Task instructions | From the line containing "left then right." down to the line containing "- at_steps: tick" in the records below, reproduce every line exactly, ends included, and omit all others.

<<<<

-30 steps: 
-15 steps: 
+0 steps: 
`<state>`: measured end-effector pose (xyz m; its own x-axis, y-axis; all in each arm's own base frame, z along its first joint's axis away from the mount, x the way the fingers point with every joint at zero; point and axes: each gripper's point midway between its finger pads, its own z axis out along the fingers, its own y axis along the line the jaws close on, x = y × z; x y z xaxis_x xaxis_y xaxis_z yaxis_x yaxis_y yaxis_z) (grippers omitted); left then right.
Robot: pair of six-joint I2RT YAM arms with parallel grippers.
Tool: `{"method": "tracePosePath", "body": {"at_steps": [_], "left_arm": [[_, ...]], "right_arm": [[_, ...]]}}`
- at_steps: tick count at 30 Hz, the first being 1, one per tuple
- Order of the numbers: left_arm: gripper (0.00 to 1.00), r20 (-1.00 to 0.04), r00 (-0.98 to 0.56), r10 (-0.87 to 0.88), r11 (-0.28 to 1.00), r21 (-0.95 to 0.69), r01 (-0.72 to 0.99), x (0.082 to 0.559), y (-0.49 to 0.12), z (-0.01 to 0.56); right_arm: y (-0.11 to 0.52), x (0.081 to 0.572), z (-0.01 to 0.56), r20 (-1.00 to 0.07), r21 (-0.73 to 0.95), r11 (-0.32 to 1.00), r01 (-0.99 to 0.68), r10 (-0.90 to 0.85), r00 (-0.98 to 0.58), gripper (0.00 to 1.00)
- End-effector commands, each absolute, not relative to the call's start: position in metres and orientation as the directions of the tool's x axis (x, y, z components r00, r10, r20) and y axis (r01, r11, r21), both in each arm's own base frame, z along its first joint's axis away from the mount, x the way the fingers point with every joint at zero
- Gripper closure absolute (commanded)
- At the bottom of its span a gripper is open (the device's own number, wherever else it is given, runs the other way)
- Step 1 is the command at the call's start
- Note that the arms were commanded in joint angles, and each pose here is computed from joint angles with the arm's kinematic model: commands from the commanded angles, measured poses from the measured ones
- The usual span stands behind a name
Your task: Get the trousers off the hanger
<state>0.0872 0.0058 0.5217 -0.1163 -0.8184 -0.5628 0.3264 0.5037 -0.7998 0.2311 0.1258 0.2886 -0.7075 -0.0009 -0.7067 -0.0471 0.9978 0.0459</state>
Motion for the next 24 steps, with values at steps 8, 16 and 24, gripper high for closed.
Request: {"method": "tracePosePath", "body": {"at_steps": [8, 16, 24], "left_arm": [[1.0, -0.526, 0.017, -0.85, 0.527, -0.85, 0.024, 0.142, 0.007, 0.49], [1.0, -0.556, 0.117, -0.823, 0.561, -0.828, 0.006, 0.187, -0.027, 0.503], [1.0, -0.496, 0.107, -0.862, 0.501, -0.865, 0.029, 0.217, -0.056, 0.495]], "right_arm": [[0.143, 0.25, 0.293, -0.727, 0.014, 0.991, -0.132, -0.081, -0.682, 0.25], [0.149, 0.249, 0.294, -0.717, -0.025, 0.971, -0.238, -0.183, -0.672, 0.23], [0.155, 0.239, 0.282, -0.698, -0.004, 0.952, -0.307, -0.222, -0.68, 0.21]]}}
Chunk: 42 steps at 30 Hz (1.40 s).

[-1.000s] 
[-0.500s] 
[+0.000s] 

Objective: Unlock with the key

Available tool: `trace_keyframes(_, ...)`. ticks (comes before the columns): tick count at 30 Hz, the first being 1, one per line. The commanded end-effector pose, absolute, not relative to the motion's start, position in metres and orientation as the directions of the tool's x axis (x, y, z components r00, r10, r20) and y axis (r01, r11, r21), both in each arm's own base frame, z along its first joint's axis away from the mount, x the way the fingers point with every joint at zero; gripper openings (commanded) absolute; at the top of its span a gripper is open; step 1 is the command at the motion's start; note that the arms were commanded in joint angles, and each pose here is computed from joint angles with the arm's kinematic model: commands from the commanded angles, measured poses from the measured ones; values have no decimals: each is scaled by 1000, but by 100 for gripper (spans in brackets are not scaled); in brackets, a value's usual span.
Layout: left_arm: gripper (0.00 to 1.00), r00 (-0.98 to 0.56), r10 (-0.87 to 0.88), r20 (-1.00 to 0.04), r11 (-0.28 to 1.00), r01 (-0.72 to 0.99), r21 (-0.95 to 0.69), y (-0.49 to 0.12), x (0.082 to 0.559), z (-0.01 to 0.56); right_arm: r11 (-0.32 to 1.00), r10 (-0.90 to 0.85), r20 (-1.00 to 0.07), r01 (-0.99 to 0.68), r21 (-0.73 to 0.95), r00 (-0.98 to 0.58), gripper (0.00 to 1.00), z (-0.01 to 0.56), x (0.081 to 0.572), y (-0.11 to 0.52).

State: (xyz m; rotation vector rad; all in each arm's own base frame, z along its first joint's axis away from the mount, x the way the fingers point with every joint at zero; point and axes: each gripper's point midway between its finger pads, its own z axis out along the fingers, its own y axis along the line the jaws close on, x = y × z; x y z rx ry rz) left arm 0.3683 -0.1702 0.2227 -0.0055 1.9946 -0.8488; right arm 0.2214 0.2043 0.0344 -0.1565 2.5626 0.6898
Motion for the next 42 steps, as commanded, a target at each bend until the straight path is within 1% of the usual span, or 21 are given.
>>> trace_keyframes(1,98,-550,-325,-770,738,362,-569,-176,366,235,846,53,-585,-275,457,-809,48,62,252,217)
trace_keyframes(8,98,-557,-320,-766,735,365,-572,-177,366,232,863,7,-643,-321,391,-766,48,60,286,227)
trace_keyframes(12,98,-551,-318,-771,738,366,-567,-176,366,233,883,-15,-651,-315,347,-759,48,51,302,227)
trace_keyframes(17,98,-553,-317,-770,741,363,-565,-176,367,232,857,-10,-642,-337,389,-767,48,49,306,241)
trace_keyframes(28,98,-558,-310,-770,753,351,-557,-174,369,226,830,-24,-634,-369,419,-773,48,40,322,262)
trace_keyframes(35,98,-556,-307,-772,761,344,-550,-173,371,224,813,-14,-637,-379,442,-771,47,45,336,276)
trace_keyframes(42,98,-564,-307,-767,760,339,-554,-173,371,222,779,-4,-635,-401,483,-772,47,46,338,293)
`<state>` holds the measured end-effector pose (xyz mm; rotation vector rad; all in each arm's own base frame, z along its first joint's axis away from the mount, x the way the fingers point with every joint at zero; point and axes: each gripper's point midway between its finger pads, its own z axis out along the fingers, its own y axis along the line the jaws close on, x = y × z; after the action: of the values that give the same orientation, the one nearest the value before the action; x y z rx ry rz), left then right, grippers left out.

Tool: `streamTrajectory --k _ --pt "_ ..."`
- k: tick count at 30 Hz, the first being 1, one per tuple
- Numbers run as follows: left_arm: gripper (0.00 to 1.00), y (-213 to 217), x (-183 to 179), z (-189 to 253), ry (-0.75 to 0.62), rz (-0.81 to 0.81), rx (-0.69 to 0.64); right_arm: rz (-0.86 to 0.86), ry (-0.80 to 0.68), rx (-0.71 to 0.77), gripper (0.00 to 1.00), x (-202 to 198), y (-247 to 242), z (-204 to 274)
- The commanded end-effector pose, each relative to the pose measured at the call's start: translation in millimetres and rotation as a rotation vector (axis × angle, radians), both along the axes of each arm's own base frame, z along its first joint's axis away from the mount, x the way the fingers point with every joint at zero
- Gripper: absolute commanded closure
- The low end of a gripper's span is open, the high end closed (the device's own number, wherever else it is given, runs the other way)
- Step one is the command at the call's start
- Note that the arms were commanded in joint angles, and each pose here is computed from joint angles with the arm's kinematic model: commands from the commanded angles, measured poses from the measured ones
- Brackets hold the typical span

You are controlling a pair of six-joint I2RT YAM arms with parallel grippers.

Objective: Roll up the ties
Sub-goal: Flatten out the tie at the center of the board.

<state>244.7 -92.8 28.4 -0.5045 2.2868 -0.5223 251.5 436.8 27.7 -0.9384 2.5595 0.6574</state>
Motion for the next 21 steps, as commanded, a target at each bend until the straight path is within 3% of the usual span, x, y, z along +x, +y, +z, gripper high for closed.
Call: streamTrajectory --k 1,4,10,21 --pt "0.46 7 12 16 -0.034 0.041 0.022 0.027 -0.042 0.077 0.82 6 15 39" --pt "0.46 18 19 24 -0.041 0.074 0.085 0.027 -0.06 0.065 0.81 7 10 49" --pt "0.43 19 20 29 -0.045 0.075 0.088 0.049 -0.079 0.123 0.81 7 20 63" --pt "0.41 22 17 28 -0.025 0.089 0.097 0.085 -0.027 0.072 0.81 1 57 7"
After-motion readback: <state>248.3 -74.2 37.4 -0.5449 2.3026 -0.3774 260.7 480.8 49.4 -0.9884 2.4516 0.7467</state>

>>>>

Output below |
`<state>`: measured end-effector pose (xyz m; its own x-axis, y-axis; all in each arm's own base frame, z along its first joint's axis away from the mount, x the way the fingers point with every joint at zero; point and axes: each gripper's point midway between its finger pads, its own z axis out along the fingers, its own y axis along the line the jaws close on, x = y × z; x y z xaxis_x xaxis_y xaxis_z yaxis_x yaxis_y yaxis_z) (grippers omitted); left then right.
Robot: pair of six-joint I2RT YAM arms with parallel grippers.
Tool: `{"method": "tracePosePath", "body": {"at_steps": [_], "left_arm": [[_, ...]], "right_arm": [[_, ...]]}}`
- at_steps: tick count at 30 Hz, the first being 1, one per tuple

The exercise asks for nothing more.